What you should do: Repeat the data that follows exactly, starting at the line with "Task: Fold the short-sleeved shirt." and ending at the line with "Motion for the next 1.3", and leave out every picture.

--- Available data Enclosed Below ---

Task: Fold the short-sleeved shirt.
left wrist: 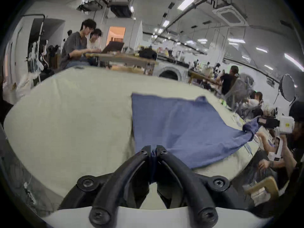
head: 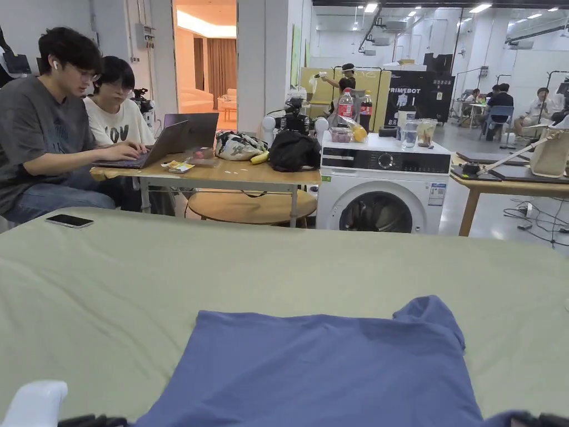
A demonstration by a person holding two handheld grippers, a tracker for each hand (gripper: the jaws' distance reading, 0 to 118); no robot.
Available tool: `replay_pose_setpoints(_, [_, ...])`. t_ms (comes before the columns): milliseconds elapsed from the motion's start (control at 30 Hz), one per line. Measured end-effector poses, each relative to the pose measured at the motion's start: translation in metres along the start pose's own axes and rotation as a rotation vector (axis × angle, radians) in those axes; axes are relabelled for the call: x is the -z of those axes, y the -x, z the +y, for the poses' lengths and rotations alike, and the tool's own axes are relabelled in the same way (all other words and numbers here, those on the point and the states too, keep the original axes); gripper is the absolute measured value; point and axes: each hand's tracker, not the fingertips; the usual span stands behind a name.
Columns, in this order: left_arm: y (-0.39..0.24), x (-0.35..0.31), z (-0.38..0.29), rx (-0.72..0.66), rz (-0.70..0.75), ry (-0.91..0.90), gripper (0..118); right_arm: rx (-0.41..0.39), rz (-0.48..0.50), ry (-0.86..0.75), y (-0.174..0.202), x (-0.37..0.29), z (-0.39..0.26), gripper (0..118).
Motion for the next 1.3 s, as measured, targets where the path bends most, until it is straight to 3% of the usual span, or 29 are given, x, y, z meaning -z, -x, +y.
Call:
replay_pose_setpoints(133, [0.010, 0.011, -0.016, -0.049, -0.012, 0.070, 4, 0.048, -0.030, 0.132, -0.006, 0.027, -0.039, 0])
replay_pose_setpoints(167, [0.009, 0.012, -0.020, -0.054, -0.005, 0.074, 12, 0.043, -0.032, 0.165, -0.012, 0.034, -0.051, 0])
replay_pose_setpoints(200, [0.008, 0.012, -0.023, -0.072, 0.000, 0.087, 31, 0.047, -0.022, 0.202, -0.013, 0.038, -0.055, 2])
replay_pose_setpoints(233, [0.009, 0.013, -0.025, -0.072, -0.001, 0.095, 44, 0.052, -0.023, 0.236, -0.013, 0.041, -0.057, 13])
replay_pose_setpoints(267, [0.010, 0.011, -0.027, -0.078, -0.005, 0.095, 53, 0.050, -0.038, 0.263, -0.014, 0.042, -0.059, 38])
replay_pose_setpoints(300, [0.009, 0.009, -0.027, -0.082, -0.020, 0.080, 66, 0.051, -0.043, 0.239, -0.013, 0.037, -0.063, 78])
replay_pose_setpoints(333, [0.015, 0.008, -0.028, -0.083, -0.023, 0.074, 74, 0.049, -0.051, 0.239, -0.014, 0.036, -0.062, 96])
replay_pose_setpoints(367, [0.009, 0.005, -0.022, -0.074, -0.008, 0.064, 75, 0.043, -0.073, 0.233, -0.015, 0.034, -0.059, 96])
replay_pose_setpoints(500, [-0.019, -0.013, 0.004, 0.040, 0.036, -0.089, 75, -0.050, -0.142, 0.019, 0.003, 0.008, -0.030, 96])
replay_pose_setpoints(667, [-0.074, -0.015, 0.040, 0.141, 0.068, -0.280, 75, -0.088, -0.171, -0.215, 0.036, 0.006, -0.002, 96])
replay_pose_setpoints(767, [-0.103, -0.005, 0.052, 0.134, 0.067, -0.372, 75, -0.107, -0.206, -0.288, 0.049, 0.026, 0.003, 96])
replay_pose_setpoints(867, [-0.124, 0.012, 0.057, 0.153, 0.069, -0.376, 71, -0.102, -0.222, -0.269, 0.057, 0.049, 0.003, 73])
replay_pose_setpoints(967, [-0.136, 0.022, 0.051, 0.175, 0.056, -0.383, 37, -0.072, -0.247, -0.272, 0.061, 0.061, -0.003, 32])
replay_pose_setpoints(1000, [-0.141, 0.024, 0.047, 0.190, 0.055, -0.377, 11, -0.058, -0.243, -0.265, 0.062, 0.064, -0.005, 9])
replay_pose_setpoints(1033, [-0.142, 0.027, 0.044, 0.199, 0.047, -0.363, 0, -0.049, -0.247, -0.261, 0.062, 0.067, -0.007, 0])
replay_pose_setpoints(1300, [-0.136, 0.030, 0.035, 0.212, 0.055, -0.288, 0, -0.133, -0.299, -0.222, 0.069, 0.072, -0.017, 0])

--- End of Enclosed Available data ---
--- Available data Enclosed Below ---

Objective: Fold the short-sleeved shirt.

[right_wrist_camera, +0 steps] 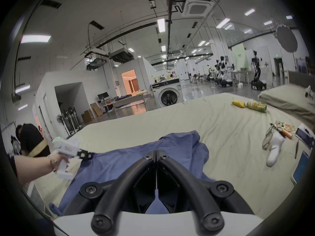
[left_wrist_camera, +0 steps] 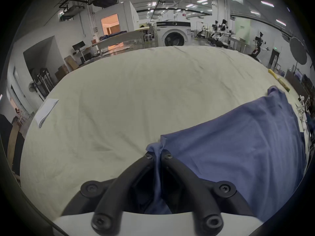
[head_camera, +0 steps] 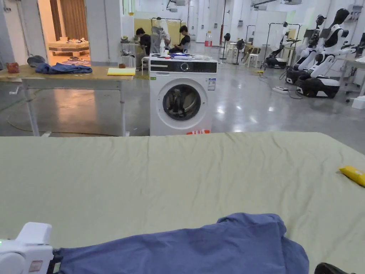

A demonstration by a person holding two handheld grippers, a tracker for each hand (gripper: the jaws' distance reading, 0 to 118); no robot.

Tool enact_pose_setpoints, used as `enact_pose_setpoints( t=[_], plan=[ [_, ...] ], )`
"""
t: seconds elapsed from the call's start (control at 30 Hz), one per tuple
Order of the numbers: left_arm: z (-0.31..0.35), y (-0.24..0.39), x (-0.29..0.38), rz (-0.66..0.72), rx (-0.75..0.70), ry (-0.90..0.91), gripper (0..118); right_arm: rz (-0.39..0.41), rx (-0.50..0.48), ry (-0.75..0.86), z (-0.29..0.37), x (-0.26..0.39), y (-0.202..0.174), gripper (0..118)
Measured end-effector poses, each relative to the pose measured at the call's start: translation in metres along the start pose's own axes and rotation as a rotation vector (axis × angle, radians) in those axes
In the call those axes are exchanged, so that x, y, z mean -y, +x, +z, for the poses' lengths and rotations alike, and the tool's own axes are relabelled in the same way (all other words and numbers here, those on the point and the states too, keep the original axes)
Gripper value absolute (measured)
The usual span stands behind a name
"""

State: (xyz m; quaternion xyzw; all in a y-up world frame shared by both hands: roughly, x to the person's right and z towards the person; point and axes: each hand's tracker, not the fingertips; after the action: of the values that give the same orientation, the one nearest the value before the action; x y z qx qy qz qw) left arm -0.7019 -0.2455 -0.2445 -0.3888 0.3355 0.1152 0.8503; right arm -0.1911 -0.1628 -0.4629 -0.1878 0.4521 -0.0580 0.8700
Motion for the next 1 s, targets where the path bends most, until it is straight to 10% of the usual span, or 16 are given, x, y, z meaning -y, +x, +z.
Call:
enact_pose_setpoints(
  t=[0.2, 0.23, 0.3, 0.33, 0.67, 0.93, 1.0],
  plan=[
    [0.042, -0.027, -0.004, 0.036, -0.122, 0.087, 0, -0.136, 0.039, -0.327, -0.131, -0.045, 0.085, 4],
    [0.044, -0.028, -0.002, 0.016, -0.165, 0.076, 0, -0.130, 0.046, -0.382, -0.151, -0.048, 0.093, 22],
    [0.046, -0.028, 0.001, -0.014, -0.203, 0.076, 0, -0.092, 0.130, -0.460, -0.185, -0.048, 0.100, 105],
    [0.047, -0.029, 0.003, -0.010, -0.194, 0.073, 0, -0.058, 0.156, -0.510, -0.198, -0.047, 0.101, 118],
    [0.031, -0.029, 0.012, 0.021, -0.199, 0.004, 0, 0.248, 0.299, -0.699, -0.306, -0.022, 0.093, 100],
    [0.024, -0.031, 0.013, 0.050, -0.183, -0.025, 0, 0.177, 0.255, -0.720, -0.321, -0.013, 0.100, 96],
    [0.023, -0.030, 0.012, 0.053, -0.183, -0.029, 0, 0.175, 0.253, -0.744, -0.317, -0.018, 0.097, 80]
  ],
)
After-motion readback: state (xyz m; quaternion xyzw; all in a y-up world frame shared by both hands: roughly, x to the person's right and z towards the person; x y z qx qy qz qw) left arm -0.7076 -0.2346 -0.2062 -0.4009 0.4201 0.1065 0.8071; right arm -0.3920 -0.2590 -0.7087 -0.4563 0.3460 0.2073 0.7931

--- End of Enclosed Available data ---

Solution below:
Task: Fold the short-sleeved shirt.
left wrist: 
head: 
A demonstration by a person holding two handheld grippers, a tracker for each hand (gripper: the jaws' distance reading, 0 to 118); no robot.
Available tool: `replay_pose_setpoints(_, [_, ...])`. t_ms (comes before the columns): milliseconds elapsed from the motion's start (control at 30 Hz), one per line. Measured end-effector poses, each relative to the pose measured at the motion's start: translation in metres along the start pose's own axes and rotation as a rotation vector (axis × angle, radians) in those axes; axes are relabelled for the call: x is the -z of those axes, y the -x, z the +y, for the poses' lengths and rotations alike, and the tool's own axes are relabelled in the same way (all other words and numbers here, those on the point and the states too, keep the original axes); gripper is the absolute measured value; point and axes: each hand's tracker, not the fingertips; the usual span stands behind a name.
Columns, in this order: left_arm: y (-0.39..0.24), x (-0.35..0.31), z (-0.38..0.29), rx (-0.72..0.66), rz (-0.70..0.75), ry (-0.91..0.90), gripper (0..118); right_arm: rx (-0.41..0.39), rz (-0.48..0.50), ry (-0.86..0.75), y (-0.174..0.202), x (-0.37..0.29), z (-0.39..0.26), gripper (0..118).
Motion for the next 1.3 s, as measured, targets where the path bends most, until it is straight to 3% of the usual span, or 29 are given, x, y, z meaning -z, -x, +y.

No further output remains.